──────── Material provided ────────

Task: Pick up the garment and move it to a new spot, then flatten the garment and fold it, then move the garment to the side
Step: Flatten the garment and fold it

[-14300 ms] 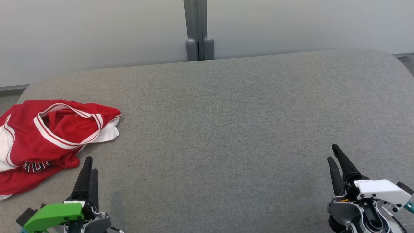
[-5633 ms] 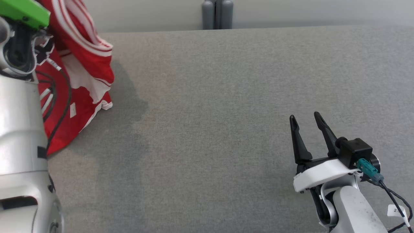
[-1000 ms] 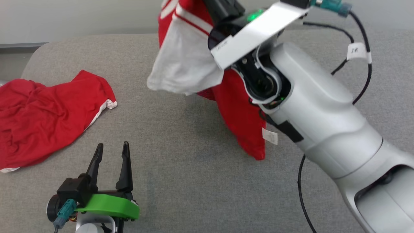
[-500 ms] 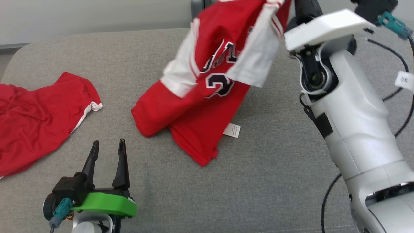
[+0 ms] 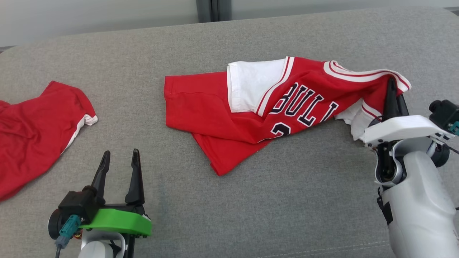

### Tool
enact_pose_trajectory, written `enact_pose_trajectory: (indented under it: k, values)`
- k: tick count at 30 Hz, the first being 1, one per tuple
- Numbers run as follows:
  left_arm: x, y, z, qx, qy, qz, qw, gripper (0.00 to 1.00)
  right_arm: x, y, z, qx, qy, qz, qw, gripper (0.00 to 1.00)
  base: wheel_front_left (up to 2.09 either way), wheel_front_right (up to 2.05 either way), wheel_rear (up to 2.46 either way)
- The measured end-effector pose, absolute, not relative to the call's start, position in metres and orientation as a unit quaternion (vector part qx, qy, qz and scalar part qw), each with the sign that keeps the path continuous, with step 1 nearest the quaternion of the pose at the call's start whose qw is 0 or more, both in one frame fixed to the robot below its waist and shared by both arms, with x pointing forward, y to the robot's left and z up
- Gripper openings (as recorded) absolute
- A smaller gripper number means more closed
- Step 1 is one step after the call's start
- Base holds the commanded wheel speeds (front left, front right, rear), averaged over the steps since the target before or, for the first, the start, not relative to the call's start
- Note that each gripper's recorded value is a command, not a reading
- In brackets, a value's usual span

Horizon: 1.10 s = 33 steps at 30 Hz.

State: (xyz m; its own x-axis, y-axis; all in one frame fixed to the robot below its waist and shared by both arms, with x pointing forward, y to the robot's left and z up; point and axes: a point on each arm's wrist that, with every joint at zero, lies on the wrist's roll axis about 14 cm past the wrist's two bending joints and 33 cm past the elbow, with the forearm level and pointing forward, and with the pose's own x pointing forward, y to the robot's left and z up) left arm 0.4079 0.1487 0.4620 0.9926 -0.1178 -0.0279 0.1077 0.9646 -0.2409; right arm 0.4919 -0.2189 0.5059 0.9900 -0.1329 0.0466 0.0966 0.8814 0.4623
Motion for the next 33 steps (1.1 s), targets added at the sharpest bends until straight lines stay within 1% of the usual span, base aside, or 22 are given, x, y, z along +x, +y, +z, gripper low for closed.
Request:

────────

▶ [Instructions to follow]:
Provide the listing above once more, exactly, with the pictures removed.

▶ [Result for this task]:
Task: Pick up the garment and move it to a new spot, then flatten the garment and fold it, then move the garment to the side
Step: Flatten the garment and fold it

[-14300 ms] 
[-5633 ms] 
[-1000 ms] 
[-500 ms] 
[+0 ms] 

### Tool
enact_pose_trajectory, written `enact_pose_trajectory: (indented under it: k, values)`
- k: tick count at 30 Hz, the first being 1, one per tuple
- Numbers run as follows:
  left_arm: x, y, z, qx, qy, qz, qw, gripper (0.00 to 1.00)
  right_arm: x, y, z, qx, qy, qz, qw, gripper (0.00 to 1.00)
  base: wheel_front_left (up to 2.09 either way), wheel_front_right (up to 2.05 either way), wheel_rear (up to 2.46 either way)
- The measured end-effector pose, absolute, not relative to the call's start, position in metres and orientation as a unit quaternion (vector part qx, qy, qz and scalar part qw), each with the sign that keeps the path continuous, with step 1 nearest the quaternion of the pose at the call's start whose qw is 0 or more, both in one frame fixed to the robot below its waist and shared by both arms, with x pointing forward, y to the robot's left and z up
- Gripper openings (as recorded) absolute
- A smaller gripper number means more closed
- Step 1 is one step after the call's start
- Base holds the commanded wheel speeds (front left, front right, rear), averaged over the steps since the target before or, for the first, the start, not relative to the call's start
- Note that each gripper's recorded value is a command, not a reading
- In brackets, a value's usual span

Horizon: 1.10 s = 33 steps at 30 Hz.

State: (xyz m; its own x-axis, y-axis; all in one frame fixed to the robot below its waist and shared by both arms, with x pointing forward, y to the robot's left and z up; point and axes: a point on each arm's wrist that, with every joint at zero, lies on the wrist's roll axis about 14 cm past the wrist's two bending joints and 33 cm past the elbow, with the forearm level and pointing forward, and with the pose's own x pointing forward, y to the robot's left and z up) left arm 0.4079 0.1487 0.4620 0.9926 -0.1178 -0.0279 0.1077 0.9646 -0.2409; right arm 0.4919 -0.2189 0.5059 0.9900 -0.1329 0.0466 0.0966 0.8814 0.4623
Motion for the next 33 steps (1.1 s), targets added at the sharpest bends until straight lines stay within 1% of the usual span, base aside, or 22 are given, x, y, z along +x, +y, +z, gripper low for closed.
Request:

The exercise concludes with that.